• Unless it is a major new launch or a brand new product line I tend not to really focus on the spec bump launches from Cisco. However the Cisco Datacenter Blog has an interesting post on the new Nexus 3100 series. The highlight of the post is the platform architecture white paper, those tend to be very useful. The super unfortunate part is that you cannot download it without handing over your details, bummer.


  • Another post from Cisco, the security blog this time, about onePK. onePK is an API framework for managing Cisco devices. This is part of the whole “SDN” universe which you could dedicate hundreds of blogs to appropriately cover. The Cisco Security blog has a series on onePK and a demo application (or is it just app now days?) on how to use it. Part 1 and Part 2.


  • Of course Cisco isn’t the only one with a horse in the SDN race, VMware are out touting the GA of NSX. I’ll be looking at getting that going in my lab at some point but I feel I’ll need a deeper understanding of the hardware requirements in case I’m missing something. With that in mind VMware are showing off their visibility tools for networking and I have to admit, I’m pretty impressed. I think if you were a pure virtualisation shop (NSX is multi-hypervisor) then you’d be hard pressed to want another networking monitoring tool. Just look at the pretty pictures!


  • It appears Hyper-V 2012 has a bug with the port mirroring feature, it might miss some packets. Aidan Finn has all the details, suffice to say, install KB2885541. I can only imagine the fun the engineer who discovered this bug had, a lot of head scratching went on I think!


  • IPv6 seems to be one of those perpetually coming technologies, we ran out of IPv4 addresses long ago but people still seem to be resisting it at every turn for some reason. But learning IPv6 is still important (lets face it, if it does become big you will become one of the few to know anything about it) and Ed Horley at How Funky has a post on Unique Local Addresses (ULA). While I think it is a great primer I would agree with Andrew von Nagy in the comments, ULA seems best suited as an internal number scheme to provide stable addressing for internal resources. That seems the most logical to me.

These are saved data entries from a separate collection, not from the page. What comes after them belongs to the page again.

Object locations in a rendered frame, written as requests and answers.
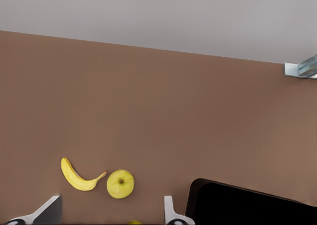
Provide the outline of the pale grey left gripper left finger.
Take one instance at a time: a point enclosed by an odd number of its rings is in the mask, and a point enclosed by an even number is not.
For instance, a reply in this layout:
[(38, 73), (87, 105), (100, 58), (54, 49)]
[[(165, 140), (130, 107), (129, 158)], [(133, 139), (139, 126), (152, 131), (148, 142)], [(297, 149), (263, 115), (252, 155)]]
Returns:
[(59, 225), (62, 221), (62, 196), (52, 196), (35, 212), (13, 218), (5, 225)]

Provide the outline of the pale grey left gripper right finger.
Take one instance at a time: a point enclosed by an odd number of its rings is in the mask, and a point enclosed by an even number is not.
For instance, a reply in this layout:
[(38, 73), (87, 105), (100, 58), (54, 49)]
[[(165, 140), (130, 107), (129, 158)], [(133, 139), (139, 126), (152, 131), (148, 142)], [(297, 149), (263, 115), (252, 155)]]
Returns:
[(194, 225), (192, 218), (180, 215), (175, 212), (173, 198), (170, 195), (164, 196), (164, 219), (166, 225)]

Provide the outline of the yellow banana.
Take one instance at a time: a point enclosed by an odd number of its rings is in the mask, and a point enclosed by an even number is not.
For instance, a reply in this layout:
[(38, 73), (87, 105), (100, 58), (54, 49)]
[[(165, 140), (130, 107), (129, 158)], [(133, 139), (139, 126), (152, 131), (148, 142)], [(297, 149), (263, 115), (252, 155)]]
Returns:
[(63, 157), (61, 159), (61, 171), (65, 177), (65, 179), (68, 181), (68, 183), (73, 186), (75, 189), (80, 191), (91, 191), (93, 190), (100, 179), (105, 177), (107, 175), (107, 170), (102, 172), (98, 177), (90, 180), (86, 180), (82, 178), (74, 169), (73, 165), (69, 161), (67, 157)]

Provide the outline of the yellow-green apple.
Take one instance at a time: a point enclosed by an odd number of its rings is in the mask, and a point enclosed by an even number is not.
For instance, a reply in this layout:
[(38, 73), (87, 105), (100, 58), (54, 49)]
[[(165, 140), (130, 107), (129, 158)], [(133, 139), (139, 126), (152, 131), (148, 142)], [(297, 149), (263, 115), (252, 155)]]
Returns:
[(132, 193), (134, 184), (134, 177), (129, 171), (118, 169), (109, 176), (106, 188), (111, 197), (123, 199)]

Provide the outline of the black tray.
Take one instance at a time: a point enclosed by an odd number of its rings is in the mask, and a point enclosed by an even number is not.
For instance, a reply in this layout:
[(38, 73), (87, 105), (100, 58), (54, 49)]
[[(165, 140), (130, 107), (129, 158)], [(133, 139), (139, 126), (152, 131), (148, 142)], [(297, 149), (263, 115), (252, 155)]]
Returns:
[(185, 215), (196, 225), (317, 225), (317, 207), (203, 178), (190, 186)]

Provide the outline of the silver frame post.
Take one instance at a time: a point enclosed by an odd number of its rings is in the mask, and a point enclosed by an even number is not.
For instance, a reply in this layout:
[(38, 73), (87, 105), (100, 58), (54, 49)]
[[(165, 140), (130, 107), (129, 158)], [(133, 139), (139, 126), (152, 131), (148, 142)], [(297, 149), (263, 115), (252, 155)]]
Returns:
[(317, 80), (317, 54), (298, 64), (284, 63), (283, 75)]

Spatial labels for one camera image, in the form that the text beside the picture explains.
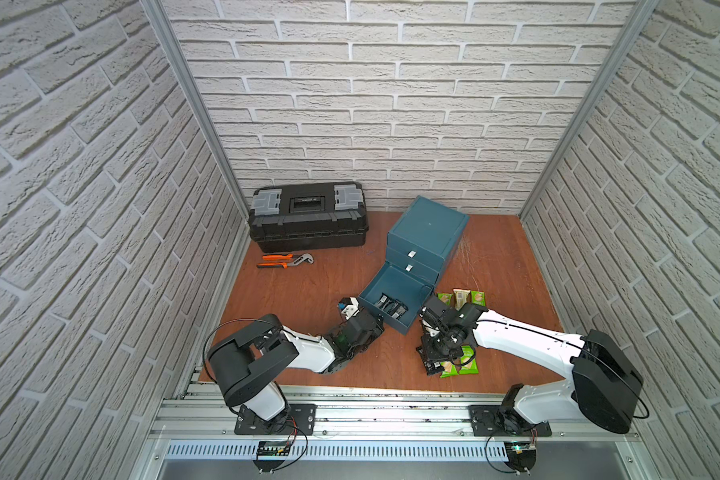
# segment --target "pliers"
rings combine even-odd
[[[287,255],[262,255],[262,260],[269,260],[271,263],[256,264],[256,268],[288,268],[289,266],[296,266],[307,262],[308,264],[314,264],[315,259],[310,254],[301,254],[296,258],[293,258],[293,254]],[[277,262],[277,260],[290,260],[289,262]]]

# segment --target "metal corner post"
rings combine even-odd
[[[235,205],[240,210],[242,217],[248,219],[248,203],[246,202],[246,196],[242,194],[240,185],[237,183],[235,178],[235,172],[232,170],[230,161],[226,156],[224,147],[221,145],[221,139],[216,129],[213,127],[211,116],[208,113],[208,107],[202,100],[200,90],[195,83],[195,78],[192,76],[190,71],[190,64],[187,63],[184,53],[181,50],[181,44],[176,34],[173,32],[173,28],[168,20],[168,14],[166,13],[163,3],[161,0],[141,0],[144,6],[144,12],[150,20],[150,24],[155,31],[158,41],[163,47],[163,51],[166,54],[168,63],[173,67],[173,73],[176,75],[176,80],[179,82],[179,86],[186,95],[186,101],[192,108],[192,113],[195,115],[197,124],[200,126],[202,136],[205,137],[208,142],[208,148],[211,150],[211,154],[216,159],[216,163],[221,169],[222,176],[227,186],[232,192],[232,198],[235,200]]]
[[[653,13],[654,8],[659,4],[659,0],[638,0],[635,7],[630,14],[630,17],[624,23],[624,27],[619,32],[619,36],[616,38],[614,45],[608,51],[608,55],[603,60],[603,64],[600,66],[600,70],[597,71],[595,78],[592,80],[590,87],[584,94],[584,99],[579,104],[579,107],[574,112],[574,116],[566,126],[565,131],[557,141],[557,145],[547,165],[541,171],[536,185],[530,191],[528,199],[525,201],[522,210],[520,210],[520,221],[525,222],[528,215],[539,201],[542,192],[547,187],[552,174],[557,170],[557,166],[563,160],[563,156],[568,151],[568,148],[572,145],[579,131],[585,125],[586,121],[589,120],[593,110],[597,106],[600,99],[605,94],[605,90],[613,81],[616,72],[619,70],[621,63],[626,58],[626,55],[632,49],[632,46],[637,40],[637,36],[643,31],[643,27],[648,22]]]

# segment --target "blue drawer unit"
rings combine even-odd
[[[384,266],[358,302],[396,331],[407,333],[442,278],[468,219],[429,198],[417,197],[387,234]],[[392,318],[375,306],[382,295],[402,302],[408,311]]]

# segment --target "snack package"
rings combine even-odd
[[[438,298],[442,303],[451,305],[451,298],[453,298],[453,295],[453,293],[438,293]]]
[[[472,303],[485,306],[485,292],[472,290]]]
[[[461,288],[454,288],[454,295],[456,295],[456,310],[460,310],[462,306],[467,302],[469,293],[471,290],[464,290]]]
[[[472,350],[472,347],[470,347],[469,345],[462,345],[461,353],[463,353],[463,355],[461,356],[459,362],[463,363],[472,357],[472,355],[474,354],[474,350]],[[472,360],[467,365],[462,366],[461,369],[458,371],[459,375],[471,375],[475,373],[479,373],[477,360]]]
[[[454,365],[451,362],[440,362],[440,365],[445,369],[441,374],[440,378],[444,379],[445,377],[458,375],[458,370],[456,369],[456,365]]]

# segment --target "brown wooden surface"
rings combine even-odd
[[[341,321],[337,302],[362,292],[384,264],[386,235],[399,217],[397,213],[369,212],[371,229],[364,246],[313,250],[310,253],[315,257],[314,264],[285,270],[257,269],[262,252],[251,242],[221,321],[274,313],[283,325],[297,332],[313,335],[327,332]],[[560,329],[538,264],[516,216],[470,217],[458,252],[437,291],[449,292],[453,288],[482,290],[486,305],[492,310],[547,329]],[[237,322],[221,328],[216,339],[245,324]],[[288,369],[277,381],[283,385],[505,393],[515,383],[538,385],[560,379],[527,360],[487,349],[478,351],[477,375],[427,377],[415,350],[421,345],[421,335],[419,321],[405,336],[387,327],[366,352],[338,373],[319,375]],[[203,373],[200,380],[209,379]]]

That wraps up this edition but I’d like to leave you with a bonus link, the DevOps Reactions Tumblr. As this post will be out on a Friday I think everyone needs a good laugh. I’ve linked straight to one of my favourite ones, what to do when someone breaks the naming convention. I’d caution you though, you can easily get stuck on that site laughing and nodding your head as the time passes by. Almost as bad as TVTropes.org!